吾郎も同じように考えていた。本当は声に出して、二人で馬鹿みたいに笑い合いたい。でもそんな事をしたら、自分たちの笑い声はこの暗闇に吸い込まれて消えていくだろう。それが怖くて堪らない。揺れる懐中電灯の光が何を照らし出すか分からず、それを追う事ですら怖い。
早く出て来てくれ! 旭君が泣きそうになりながらお前の事を心配しているんだぞ!
本当に迷っているだけだろうか、もしかしたら、何かに巻き込まれて……不安の浸食は何処までも加速する。
その時だった。
「おい、先生!」
突然背後で吾郎が叫ぶ。いよいよ疲れてきて、万吉が立ち止まり俯きかけた時だった。顔を上げると、吾郎は或る場所を指差していた。

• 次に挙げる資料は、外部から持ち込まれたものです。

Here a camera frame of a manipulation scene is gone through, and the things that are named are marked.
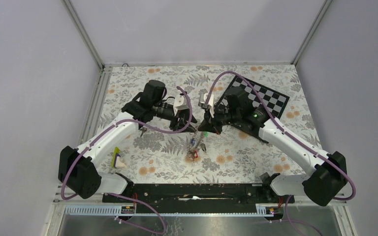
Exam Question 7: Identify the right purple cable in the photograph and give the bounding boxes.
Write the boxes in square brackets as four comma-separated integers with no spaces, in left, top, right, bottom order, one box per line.
[203,71,356,236]

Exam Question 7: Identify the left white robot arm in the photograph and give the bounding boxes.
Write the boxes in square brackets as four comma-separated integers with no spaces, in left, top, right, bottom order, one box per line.
[58,80,197,202]

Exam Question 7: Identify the small key with carabiner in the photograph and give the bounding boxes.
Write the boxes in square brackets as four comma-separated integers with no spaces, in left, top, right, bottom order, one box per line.
[140,127,147,137]

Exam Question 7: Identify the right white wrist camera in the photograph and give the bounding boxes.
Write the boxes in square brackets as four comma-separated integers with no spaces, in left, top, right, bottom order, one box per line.
[198,93,214,118]

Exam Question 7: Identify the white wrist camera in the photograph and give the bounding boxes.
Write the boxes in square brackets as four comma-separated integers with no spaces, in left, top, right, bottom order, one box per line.
[173,95,189,115]
[198,93,214,118]

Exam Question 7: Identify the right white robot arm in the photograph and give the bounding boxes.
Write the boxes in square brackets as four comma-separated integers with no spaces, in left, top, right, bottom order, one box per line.
[198,87,348,207]

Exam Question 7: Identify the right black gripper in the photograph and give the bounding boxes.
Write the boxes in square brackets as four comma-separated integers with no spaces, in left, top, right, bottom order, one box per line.
[198,103,241,135]

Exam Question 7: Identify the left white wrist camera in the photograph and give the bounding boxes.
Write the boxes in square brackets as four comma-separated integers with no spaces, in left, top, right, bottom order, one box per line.
[173,95,189,115]

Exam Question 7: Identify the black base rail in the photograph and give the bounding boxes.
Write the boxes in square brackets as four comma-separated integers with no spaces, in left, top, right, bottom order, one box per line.
[101,182,296,215]

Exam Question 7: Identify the floral tablecloth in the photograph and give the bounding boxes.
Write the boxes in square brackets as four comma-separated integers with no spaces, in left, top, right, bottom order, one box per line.
[98,65,321,183]

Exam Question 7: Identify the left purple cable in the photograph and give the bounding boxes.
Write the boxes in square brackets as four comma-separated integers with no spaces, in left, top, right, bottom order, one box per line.
[60,86,193,235]

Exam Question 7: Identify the black white chessboard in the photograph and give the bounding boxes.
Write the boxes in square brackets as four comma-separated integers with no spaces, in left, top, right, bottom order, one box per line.
[215,76,290,140]

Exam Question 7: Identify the yellow white wedge block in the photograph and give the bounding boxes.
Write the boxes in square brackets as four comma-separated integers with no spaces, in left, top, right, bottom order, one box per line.
[111,147,126,169]

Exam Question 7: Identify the purple cable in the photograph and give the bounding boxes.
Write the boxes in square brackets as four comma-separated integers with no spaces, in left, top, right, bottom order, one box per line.
[60,86,193,235]
[203,71,356,236]

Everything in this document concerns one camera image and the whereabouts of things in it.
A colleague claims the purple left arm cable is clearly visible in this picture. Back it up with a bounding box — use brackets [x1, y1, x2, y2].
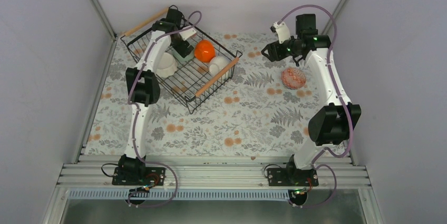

彼の指先を辿り、懐中電灯を向ける。その光の先には――うつ伏せに倒れる人影があった。
彼らが思わず叫んだ名前は、一つだった。
慌てて駆け寄り抱え上げる。その顔は確かに、叫んだ名前の彼で間違いなかった。
「一! しっかりしろ! 俺だよ、ほらっ……!」
必死に呼び掛けると、一は目を瞑ってはいるが、微かに自分の意思で頷いているようだった。
「全く、心配かけさせおって……」
その様子を確認し、吾郎は安堵の溜息をついた。帰るぞ、と背を向きかけたその時、万吉の声が飛んだ。
「待って。……何かおかしい」
一は自分たちと再会した事への反応を一切しない。傍のトイレの壁に寄り掛かって、身体を上下に小刻みに揺らしている。
「……一、聞こえてるか? どうした?」
万吉の言葉に頷きはするが、言葉を発する事が出来ない。言葉を紡ぐのを、早すぎる呼吸が邪魔する。ゆっくりでいい、万吉のその言葉に頷いて、一は喉の奥から何とか言葉を絞り出した。
「……く……苦し……息が……出来……」
ひゅう、とか、ぜぇ、とか呼吸になりきらない雑音の混じる微かな発言に、二人は目を見開いた。薄々気付いてはいたのだが、その異変を確信したくはなかったのだ。しかし顔を紅潮させて頻りに酸素を求める彼を見て、自分の中での否定は打ち砕かれた。
「おい……一体何が……」
茫然とする吾郎を他所に、万吉は一に向かって落ち着き払った様子で声を掛けた。
「ゆっくり息をして。呼吸しすぎなんだ。吸う事より吐く事に集中して」
「はっ、はぁっ……で、出来ない……怖い……」
「慌てないで、ゆっくり。俺に合わせて」
そう言って、万吉はゆっくり息をしてみせた。一は瞼をこじ開けて、彼と一緒に呼吸をしようと試みる。最初は肺の中で暴れ回っていた呼吸も、次第に落ち着いてきた。
「よし、その調子……」
「はぁ……はぁ……すみま、せ……」
その時、一は目の前の万吉に倒れ掛かって来た。
「ちょっ……! 一!」
突然の事に驚き慌てた万吉だったが、一は彼の胸で落ち着いた寝息を立てて眠ってしまっただけのようだ。
「先生、まさか、こいつ……」
考えたくもないのだろう、吾郎はそこから先を口にしようとはしない。万吉にも分かっている。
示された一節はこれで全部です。